| TASK STATEMENT |
Extract the lines up to and including the one that contains "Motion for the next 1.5", starting with the first line of the entries below, and omit the pictures.

| AVAILABLE DATA |
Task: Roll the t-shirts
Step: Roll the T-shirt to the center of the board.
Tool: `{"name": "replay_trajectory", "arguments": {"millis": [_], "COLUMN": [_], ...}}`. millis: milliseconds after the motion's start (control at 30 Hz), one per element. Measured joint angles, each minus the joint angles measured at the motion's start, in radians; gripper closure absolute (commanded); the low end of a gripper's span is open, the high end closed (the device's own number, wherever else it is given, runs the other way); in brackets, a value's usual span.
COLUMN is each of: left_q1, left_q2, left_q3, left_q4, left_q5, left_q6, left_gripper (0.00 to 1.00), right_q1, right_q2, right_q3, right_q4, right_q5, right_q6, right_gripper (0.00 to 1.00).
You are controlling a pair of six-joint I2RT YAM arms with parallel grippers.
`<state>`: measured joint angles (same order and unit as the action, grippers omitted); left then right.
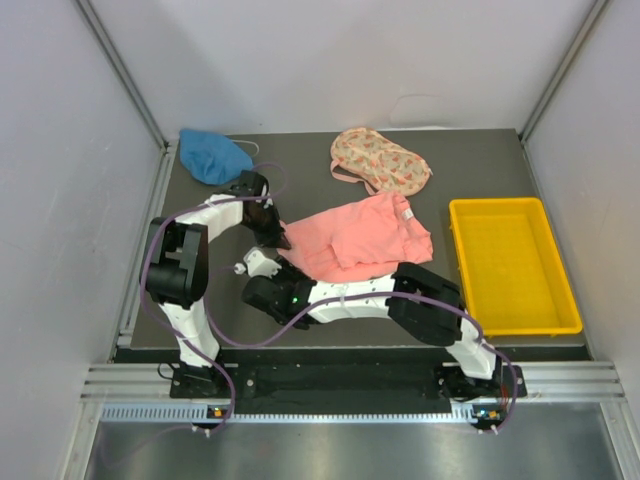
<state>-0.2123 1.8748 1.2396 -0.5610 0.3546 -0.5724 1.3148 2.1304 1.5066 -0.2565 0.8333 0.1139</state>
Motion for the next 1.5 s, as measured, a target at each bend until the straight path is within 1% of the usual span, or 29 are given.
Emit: {"name": "replay_trajectory", "arguments": {"millis": [100, 367, 733, 867, 967, 1100, 1200, 1300, 1367, 1433, 1467, 1500], "left_q1": [0.0, 0.0, 0.0, 0.0, 0.0, -0.001, -0.001, -0.001, -0.001, -0.001, -0.001, 0.0], "left_q2": [0.0, 0.0, 0.011, 0.013, 0.013, 0.013, 0.013, 0.013, 0.013, 0.013, 0.013, 0.013], "left_q3": [0.004, 0.006, 0.015, 0.016, 0.016, 0.016, 0.016, 0.017, 0.018, 0.023, 0.026, 0.029], "left_q4": [-0.006, -0.01, -0.016, -0.016, -0.016, -0.017, -0.016, -0.016, -0.016, -0.015, -0.015, -0.014], "left_q5": [-0.005, -0.005, -0.003, -0.001, 0.0, 0.007, 0.008, 0.011, 0.014, 0.022, 0.024, 0.031], "left_q6": [0.0, 0.0, 0.0, 0.0, 0.0, -0.001, -0.001, -0.002, -0.001, -0.003, -0.002, -0.004], "left_gripper": [1.0, 1.0, 1.0, 0.97, 0.96, 0.92, 0.9, 0.85, 0.78, 0.74, 0.7, 0.69], "right_q1": [0.0, 0.0, 0.0, -0.002, -0.009, -0.045, -0.084, -0.122, -0.154, -0.187, -0.203, -0.223], "right_q2": [0.005, 0.033, 0.039, 0.032, -0.001, -0.09, -0.153, -0.207, -0.246, -0.28, -0.293, -0.309], "right_q3": [0.005, 0.022, 0.028, 0.023, -0.029, -0.166, -0.251, -0.33, -0.393, -0.454, -0.482, -0.516], "right_q4": [-0.022, -0.104, -0.174, -0.171, -0.131, -0.025, 0.057, 0.141, 0.212, 0.283, 0.317, 0.36], "right_q5": [0.001, -0.018, -0.048, -0.068, -0.093, -0.158, -0.231, -0.301, -0.36, -0.424, -0.454, -0.494], "right_q6": [-0.002, 0.023, 0.116, 0.163, 0.206, 0.285, 0.355, 0.416, 0.465, 0.516, 0.54, 0.57], "right_gripper": [0.46, 0.46, 0.46, 0.48, 0.51, 0.55, 0.6, 0.65, 0.68, 0.69, 0.7, 0.7]}}
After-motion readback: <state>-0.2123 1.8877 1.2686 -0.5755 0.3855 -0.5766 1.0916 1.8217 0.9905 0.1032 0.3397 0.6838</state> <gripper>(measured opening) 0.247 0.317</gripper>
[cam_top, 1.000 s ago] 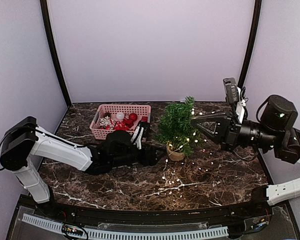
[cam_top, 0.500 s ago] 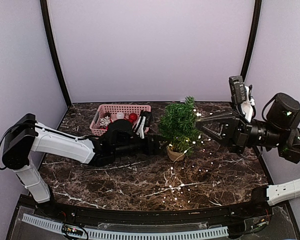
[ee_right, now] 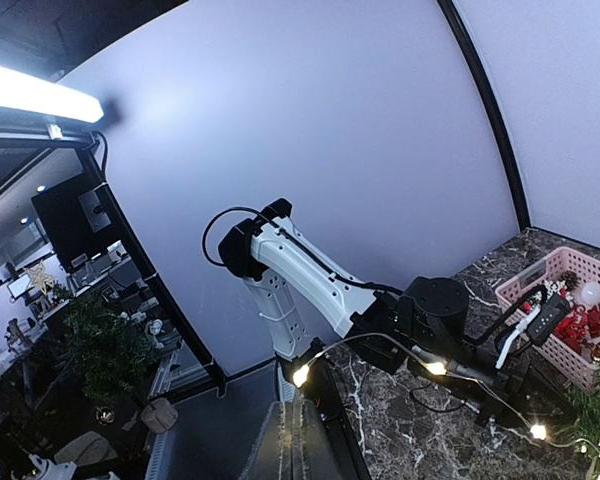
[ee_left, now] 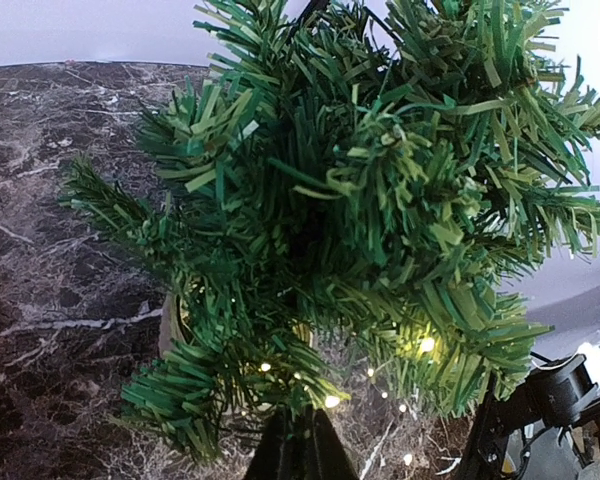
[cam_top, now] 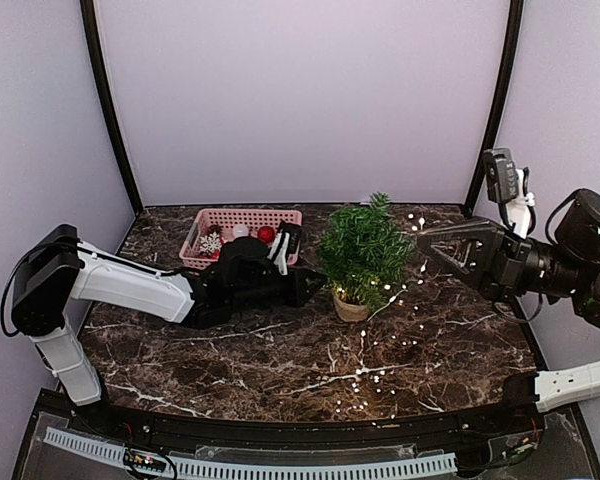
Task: Decorate the small christmas tree
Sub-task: Wrap the side of the string light in the gap of the branches.
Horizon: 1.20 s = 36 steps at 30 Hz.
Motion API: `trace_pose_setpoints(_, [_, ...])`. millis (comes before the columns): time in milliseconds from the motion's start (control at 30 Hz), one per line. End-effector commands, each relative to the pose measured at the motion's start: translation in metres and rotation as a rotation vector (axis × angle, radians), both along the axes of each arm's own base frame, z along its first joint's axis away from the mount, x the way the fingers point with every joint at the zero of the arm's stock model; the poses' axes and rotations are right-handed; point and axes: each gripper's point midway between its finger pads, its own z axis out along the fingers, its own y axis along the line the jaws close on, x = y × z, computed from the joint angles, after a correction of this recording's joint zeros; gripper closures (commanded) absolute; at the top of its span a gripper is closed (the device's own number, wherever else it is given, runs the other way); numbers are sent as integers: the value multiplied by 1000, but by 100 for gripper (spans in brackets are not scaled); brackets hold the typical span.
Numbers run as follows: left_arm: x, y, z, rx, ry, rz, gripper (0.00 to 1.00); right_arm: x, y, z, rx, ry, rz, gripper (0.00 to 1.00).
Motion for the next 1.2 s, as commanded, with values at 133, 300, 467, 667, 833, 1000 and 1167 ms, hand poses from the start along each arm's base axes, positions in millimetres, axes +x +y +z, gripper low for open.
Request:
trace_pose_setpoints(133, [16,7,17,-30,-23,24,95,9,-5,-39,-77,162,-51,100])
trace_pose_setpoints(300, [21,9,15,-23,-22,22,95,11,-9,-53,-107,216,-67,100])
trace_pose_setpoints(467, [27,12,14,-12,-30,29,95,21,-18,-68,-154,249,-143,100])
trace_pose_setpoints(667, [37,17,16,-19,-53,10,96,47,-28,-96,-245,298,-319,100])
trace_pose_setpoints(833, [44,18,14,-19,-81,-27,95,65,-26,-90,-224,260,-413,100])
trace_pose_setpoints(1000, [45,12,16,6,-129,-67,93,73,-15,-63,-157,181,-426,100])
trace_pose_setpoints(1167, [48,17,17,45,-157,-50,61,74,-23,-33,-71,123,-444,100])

| SOLVED PROBLEM |
Task: Roll the t-shirts
Step: Roll the T-shirt to the center of the board.
Tool: `{"name": "replay_trajectory", "arguments": {"millis": [_], "COLUMN": [_], ...}}`. millis: milliseconds after the motion's start (control at 30 Hz), one per element. Measured joint angles, each minus the joint angles measured at the motion's start, in radians; gripper closure absolute (commanded); the low end of a gripper's span is open, the high end closed (the device's own number, wherever else it is given, runs the other way); in brackets, a value's usual span.
COLUMN is each of: left_q1, left_q2, left_q3, left_q4, left_q5, left_q6, left_gripper (0.00 to 1.00), right_q1, right_q2, right_q3, right_q4, right_q5, right_q6, right_gripper (0.00 to 1.00).
You are controlling a pair of six-joint I2RT YAM arms with parallel grippers.
`<state>`: measured joint angles (same order and unit as the action, grippers omitted); left then right.
<state>-0.2123 1.8748 1.2396 -0.5610 0.3546 -0.5724 1.3148 2.1304 1.5066 -0.2565 0.8333 0.1139</state>
Motion for the next 1.5 s, as measured, a target at each bend until the straight path is within 1% of the usual span, or 29 are given.

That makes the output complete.